Former Laredo/Dallas Business Owner Heads To Prison In Large Marijuana Case
LAREDO, Texas - Marco Antonio Marchan, 45, has been ordered to federal prison for engaging in a conspiracy to distribute and possession with intent to distribute in excess of 1,000 kilograms of marijuana, announced Drug Enforcement Administration Acting Special Agent in Charge Steven S. Whipple and United States Attorney Kenneth Magidson. A federal jury convicted Marchan Wednesday, Dec. 18, 2013.
Today, U.S. District Judge Marina Garcia Marmolejo ordered he serve a sentence of 210 months in federal prison to be immediately followed by a five-year-term of supervised release.

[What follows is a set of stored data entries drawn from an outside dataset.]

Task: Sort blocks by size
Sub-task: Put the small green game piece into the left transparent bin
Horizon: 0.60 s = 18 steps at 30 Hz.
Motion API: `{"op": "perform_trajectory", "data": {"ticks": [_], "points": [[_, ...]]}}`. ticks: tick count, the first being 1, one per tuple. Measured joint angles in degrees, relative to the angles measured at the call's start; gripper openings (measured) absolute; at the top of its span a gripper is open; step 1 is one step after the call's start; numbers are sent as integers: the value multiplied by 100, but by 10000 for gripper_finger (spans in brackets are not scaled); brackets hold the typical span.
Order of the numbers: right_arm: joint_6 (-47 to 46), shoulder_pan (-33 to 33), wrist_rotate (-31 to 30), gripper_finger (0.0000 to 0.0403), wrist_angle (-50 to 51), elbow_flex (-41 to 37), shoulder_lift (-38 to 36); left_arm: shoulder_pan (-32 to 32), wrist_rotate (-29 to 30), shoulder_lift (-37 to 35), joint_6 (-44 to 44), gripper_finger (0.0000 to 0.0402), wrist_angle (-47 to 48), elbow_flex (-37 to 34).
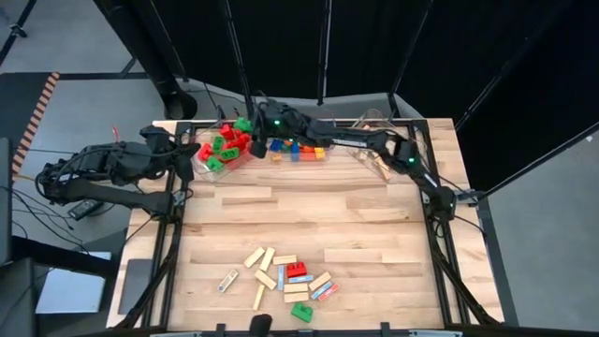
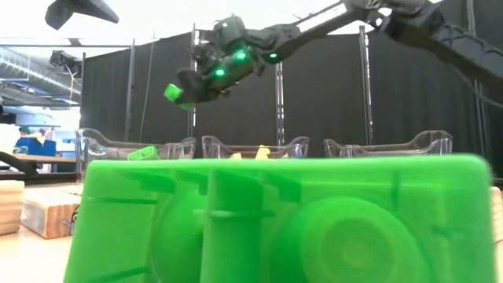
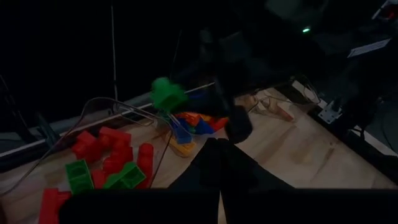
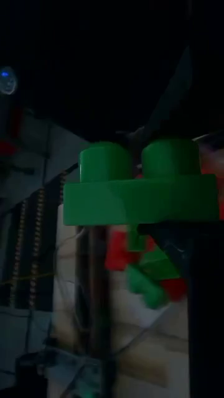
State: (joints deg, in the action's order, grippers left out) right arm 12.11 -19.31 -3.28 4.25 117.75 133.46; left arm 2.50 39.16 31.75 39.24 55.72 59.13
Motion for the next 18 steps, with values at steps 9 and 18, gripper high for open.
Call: {"op": "perform_trajectory", "data": {"ticks": [9,18], "points": [[-985,-94,-174,174,471,1390,1113,0,20,1,0,2,-2,0],[-720,11,-320,388,1100,1435,1008,0,12,3,-142,7,20,0]]}}
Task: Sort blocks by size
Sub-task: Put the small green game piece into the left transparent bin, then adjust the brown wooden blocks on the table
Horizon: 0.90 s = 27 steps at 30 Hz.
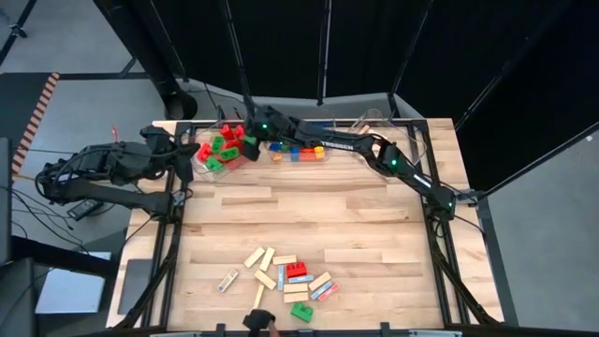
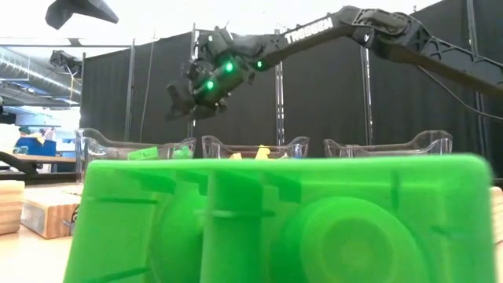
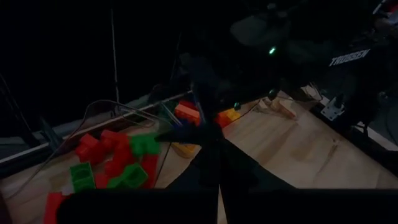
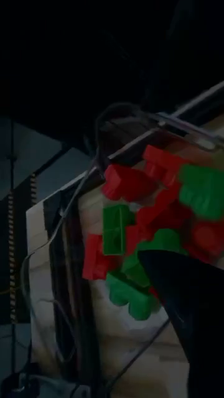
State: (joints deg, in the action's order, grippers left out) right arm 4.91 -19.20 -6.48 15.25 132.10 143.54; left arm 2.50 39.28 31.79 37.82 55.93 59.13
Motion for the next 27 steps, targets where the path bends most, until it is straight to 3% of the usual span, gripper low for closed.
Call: {"op": "perform_trajectory", "data": {"ticks": [3,6,11,15,21,27], "points": [[335,107,-58,377,403,284,-165,-4,-480,48,31,7,216,0],[884,243,-111,343,812,206,-818,1,-1280,398,279,3,625,-79],[2117,498,-311,258,1547,209,-2659,120,-2666,1548,730,2,864,-504],[2103,585,-449,197,1912,245,-3908,591,-3967,2518,1219,1,779,-749],[913,597,-1096,143,2620,187,-4942,1697,-4244,3440,3043,1,768,-1097],[827,680,-1226,114,3408,225,-5608,3004,-4449,4093,5483,0,-251,-1191]]}}
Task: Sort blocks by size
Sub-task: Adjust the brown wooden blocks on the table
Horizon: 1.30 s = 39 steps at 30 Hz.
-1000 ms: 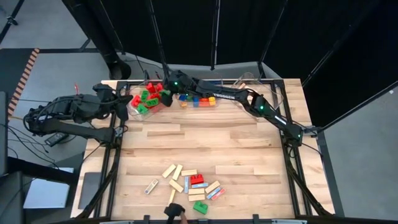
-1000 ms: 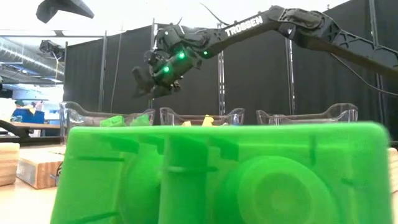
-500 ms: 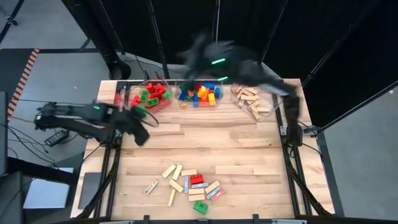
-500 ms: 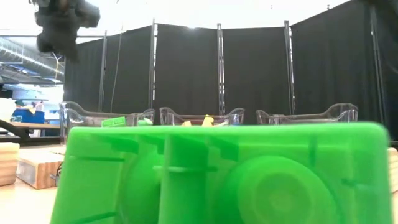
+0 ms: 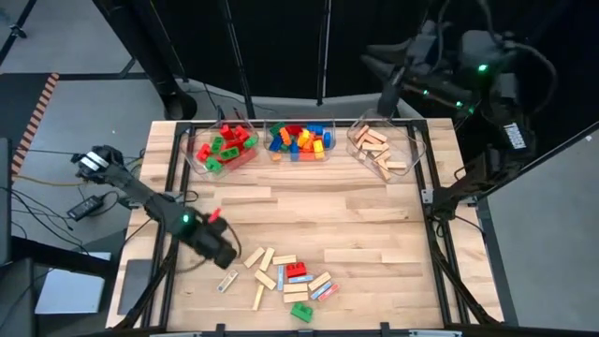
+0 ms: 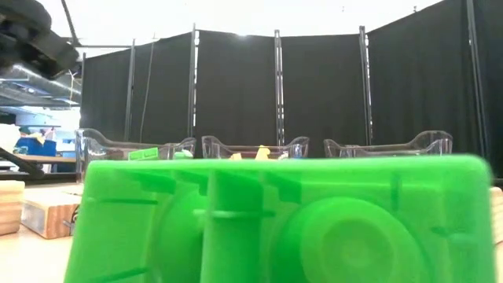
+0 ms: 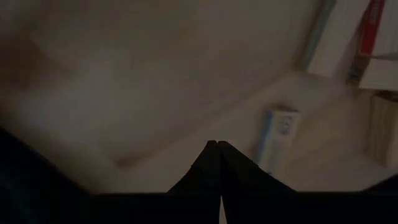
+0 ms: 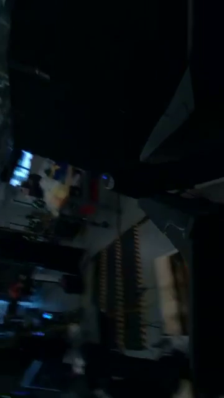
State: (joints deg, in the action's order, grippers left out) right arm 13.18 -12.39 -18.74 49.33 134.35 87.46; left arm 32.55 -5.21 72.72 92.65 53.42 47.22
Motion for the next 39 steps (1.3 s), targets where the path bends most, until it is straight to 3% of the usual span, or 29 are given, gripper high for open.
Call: {"op": "perform_trajectory", "data": {"ticks": [4,7,11,19,26,39], "points": [[63,71,58,103,457,-40,-73,537,89,538,1449,0,-734,2],[67,71,57,97,690,-26,-193,780,19,1009,2054,0,-1178,2],[67,69,211,92,1143,-10,-258,885,-519,1598,2397,0,-1655,16],[71,71,679,85,1545,-14,-281,691,-550,2279,2757,0,-2959,68],[155,71,701,82,1751,-31,-269,-205,97,2570,1792,0,-3316,436],[-56,71,934,82,2160,-21,-283,-1991,-49,3626,-1151,0,-3766,1366]]}}
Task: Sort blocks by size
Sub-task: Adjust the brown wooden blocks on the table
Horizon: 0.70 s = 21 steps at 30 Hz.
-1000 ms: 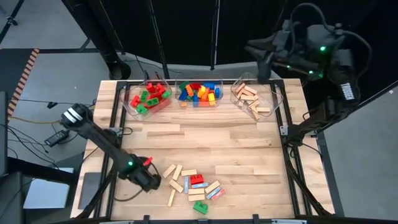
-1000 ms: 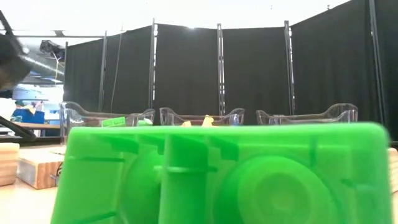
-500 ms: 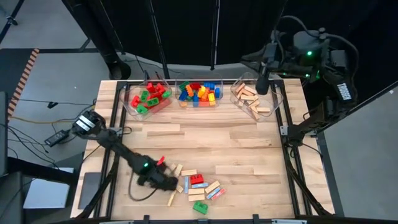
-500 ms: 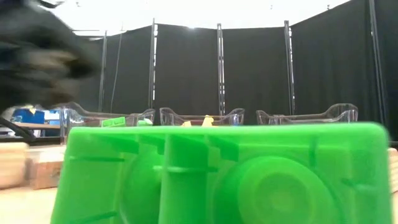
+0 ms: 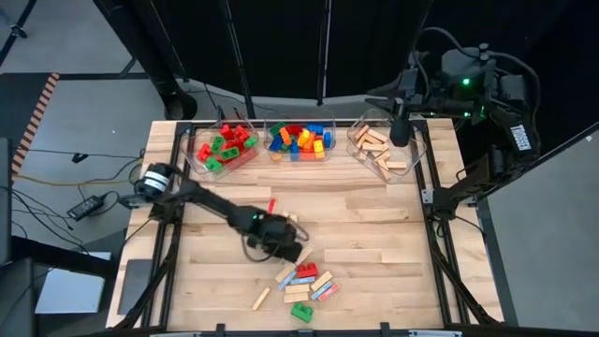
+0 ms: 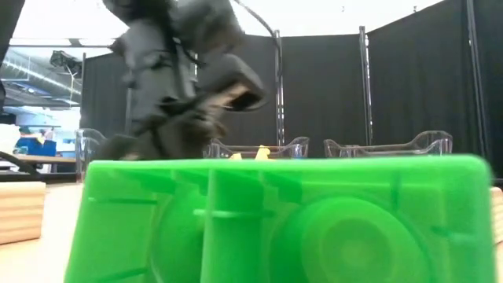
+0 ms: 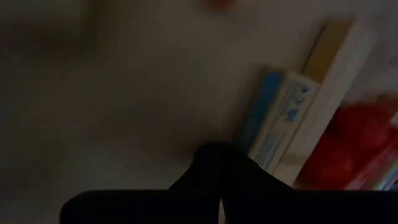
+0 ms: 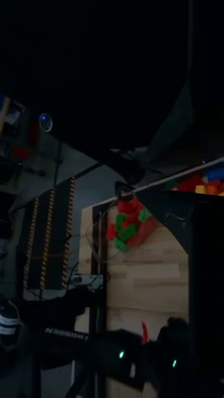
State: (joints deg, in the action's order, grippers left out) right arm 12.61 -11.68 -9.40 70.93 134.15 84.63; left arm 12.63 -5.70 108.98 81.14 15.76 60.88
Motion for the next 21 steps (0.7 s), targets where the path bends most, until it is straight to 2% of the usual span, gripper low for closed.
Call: {"op": "perform_trajectory", "data": {"ticks": [4,6,8,10,15,18,21], "points": [[-67,0,27,82,34,-2,12,-406,8,241,-817,0,33,499],[-69,0,28,82,36,-2,10,-579,416,285,-1295,0,48,780],[-97,0,26,82,36,-2,10,-749,624,197,-1713,0,545,1141],[-153,-2,37,82,45,-2,10,-816,655,-6,-2091,0,1638,1617],[-198,0,58,82,77,-1,10,-322,613,-403,-2611,0,4449,2527],[-198,0,65,82,166,-2,10,210,423,-590,-2374,0,5147,2520],[-191,0,70,82,263,-1,10,811,121,-728,-1819,0,5204,2234]]}}
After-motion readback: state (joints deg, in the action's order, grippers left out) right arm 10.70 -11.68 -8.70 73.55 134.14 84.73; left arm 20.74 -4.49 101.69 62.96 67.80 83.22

At the hearing, additional information was presented to include that Marchan was was not just any offender, but a leader/organizer in a long standing conspiracy. The government argued Marchan had been engaged in drug trafficking on a long-term basis and that between 2008 and 2009 alone he arranged for others to transport more than 8,500 kilograms of marijuana from Laredo to the Dallas area. The government noted that the evidence presented at trial established Marchan was the man who coordinated and arranged for the delivery of several loads of marijuana from Laredo to Dallas. Marchan would call upon co-defendants to deliver the drugs to warehouses in Laredo to his drivers who would then transport it to Dallas. Marchan would then dictate where and to whom the marijuana would ultimately be delivered. Marchan would set the price of the marijuana in Dallas in order to ensure he would profit from the endeaver.
Further information was also presented today to indicate Marchan obstructed and impeded justice when he indirectly attempted to intimidate and otherwise influence a witness who was set to testify against him.
The court concurred and found him to be a leader/organizer, that he did in fact obstruct justice and, therefore, was subject to a significant sentence. Following the hearing, a family member of Marchan stood and protested the sentence.
During trial, evidence was presented that Marchan was a former Laredo resident who had several businesses but moved to the Dallas area in 2008, where he operated a business known as Bumper World. According to testimony, upon moving there, he began coordinating to have Los Zetas supply him with multi-ton quantities of marijuana in the Laredo area for ultimate delivery to him in the Dallas area.
A former co-conspirator testified that Marchan had previously been kidnapped by the Zetas for a drug debt and decided to move his drug trafficking operation to the Dallas area. From 2008 to 2009, Marchan had been supplied with at least six marijuana loads. The investigation revealed Marchan’s co-conspirators had sent him 5,500 pounds to the Dallas area on Nov. 30, 2009, and then an additional load of 1,132 kilograms three days later.
Between Nov. 24, 2009, through Dec. 2, 2009, Marchan recruited a person to secure a warehouse and truck driver who could deliver 1,300 kilograms of marijuana from Laredo to Dallas. That person reported the incident to the Drug Enforcement (DEA) and an undercover operation was launched during which time agents coordinated to receive the marijuana.
Marchan ordered the drugs to be delivered to a certain address on Dan Morton Street in Dallas. Marchan’s Bumper World business trucks were seen throughout the area conducting counter surveillance while the transaction was underway. Marchan’s people also followed a white van to a second location where the marijuana was off-loaded from the undercover tractor trailer to the van. The white van then transported the marijuana to a third location, a residence on Lynnacre in Dallas. There, a search warrant was executed which resulted in the discovery of the 1,132 kilograms of marijuana in the van. An additional 2,877 kilograms of marijuana was also found inside the residence which was believed to be the load sent to Marchan on Nov. 30, 2009.
The total weight of marijuana seized by DEA Laredo and Dallas was 4009 kilograms with a value of more than $2.5 million.
The jury deliberated for less than an hour in returning the guilty verdict against Marchan in December 2013.
He will remain in custody pending transfer to a U.S. Bureau of Prisons facility to be determined in the near future.
The case was investigated by DEA Laredo and Dallas with the assistance of local Dallas law enforcement authorities and prosecuted by Assistant United States Attorneys Mary Lou Castillo and Sanjeev Bhaskar.